With every new notification, you get a little shot of dopamine, and by refreshing the page, you get yet another dose of it. These sites can begin to create a false sense of connection with people. So if you want to keep pressing refresh to get another dose, you may start to realize what is happening in your real life isn’t nearly as exciting. Social sites like Twitter, Facebook, Instagram, LinkedIn, etc, can create a false sense of connection with people so there isn’t as much of a need to reach out to those that are closer to us.
Ultimately, real life pays the price, because the cyber version is more exciting. It can lead to feeling miserable about what you do or don’t, depending on what the situation is. When people are online, they are getting a steady sense of approval which feels good. What is detrimental is that you are constantly on the receiving end of a sense of approval, which naturally feels good. What isn’t healthy is when you turn more and more to your cyber friends for approval, satisfaction, and that dopamine hit. Then, you stop trying to connect and relate with the people closest to you.
Bear in mind when we mentioned the dopamine-narcotics connection – Turns out that you can actually get hooked on social media too. The same brain chemicals that get activated from drugs or any pleasure-seeking behavior apply to this as well. When those happy chemicals plunge, you keep coming back for more, like “drugs” – i.e. picking up your Smartphone to check the latest tweet or post on Facebook. This takes valuable time from your current physical relationships because you don’t have the need for seeking out what attention you expect and need from loved ones.

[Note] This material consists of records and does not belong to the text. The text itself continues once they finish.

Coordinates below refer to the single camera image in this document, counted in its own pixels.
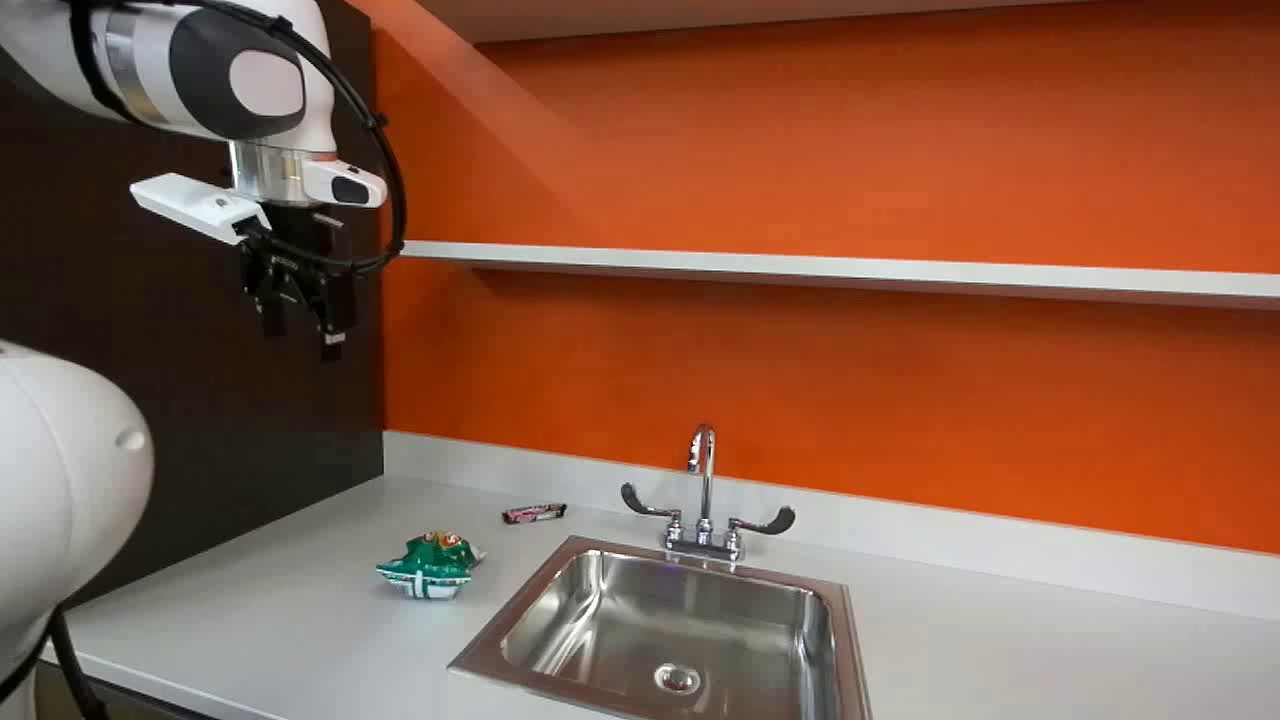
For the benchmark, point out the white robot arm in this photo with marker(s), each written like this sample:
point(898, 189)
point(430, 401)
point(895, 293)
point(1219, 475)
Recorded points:
point(313, 198)

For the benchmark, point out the green snack packet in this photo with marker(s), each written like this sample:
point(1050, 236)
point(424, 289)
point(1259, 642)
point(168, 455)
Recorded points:
point(433, 567)

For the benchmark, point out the white wall shelf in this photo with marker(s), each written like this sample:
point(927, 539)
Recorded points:
point(1080, 282)

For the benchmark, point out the small dark wrapper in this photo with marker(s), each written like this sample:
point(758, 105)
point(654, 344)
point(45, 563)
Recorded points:
point(534, 513)

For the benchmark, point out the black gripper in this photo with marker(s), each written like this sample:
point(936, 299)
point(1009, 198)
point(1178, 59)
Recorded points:
point(283, 277)

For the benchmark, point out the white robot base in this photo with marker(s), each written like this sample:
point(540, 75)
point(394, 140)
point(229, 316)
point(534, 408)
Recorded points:
point(75, 480)

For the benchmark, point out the dark wood cabinet panel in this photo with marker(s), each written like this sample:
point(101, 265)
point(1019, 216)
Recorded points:
point(249, 424)

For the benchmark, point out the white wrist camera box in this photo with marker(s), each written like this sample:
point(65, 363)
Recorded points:
point(198, 205)

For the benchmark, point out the stainless steel sink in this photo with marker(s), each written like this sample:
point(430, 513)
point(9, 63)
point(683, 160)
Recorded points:
point(642, 635)

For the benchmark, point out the chrome faucet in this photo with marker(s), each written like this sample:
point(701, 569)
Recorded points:
point(701, 534)

Social Media sometimes gives a distorted view of reality, because people publicize the good stuff, not the bad. Of course, social media is not entirely bad; constantly reaching for your Smartphone does have its upsides. It can be positive in the sense that it gives us a distraction from pain in our life. It is a great way to get our minds off of things, but people still need to find a way to cope. What’s most encouraging about social media is that you can spread an empowering message to the masses in an instant. It can also give power to support the people in your community and can use this power to rally communities, fundraisers and inspirational messages.
So, how can you make Twitter, or Facebook, or even Instagram, be a constructive and positive part of your life? Start by being attentive of the company you keep. If you have a friend who emits negative messages, it may be time to unfollow that person.
Beyond that, it’s important to set limitations and rules. You need to feed your real life and not just your social life. By putting your Smartphone down while eating dinner or putting the iPad down to go play with your pet, it changes your focus. If you have ever had the thought like, “I’m so popular because I have 23 new followers today”, this just shifts your focus from what is on your own news feed and being thankful for real moments of happiness. Go get out into the real world.
Social media aspires to bring us closer, but too much of a good thing can be challenging. Rationally, we know that comparing ourselves to others isn’t healthy and creates a weak foundation to stand upon. Thinking and saying ‘Look who liked my picture, or look how many friend requests I got today! Ultimately you will probably feel less-than or may develop a falsely boosted ego.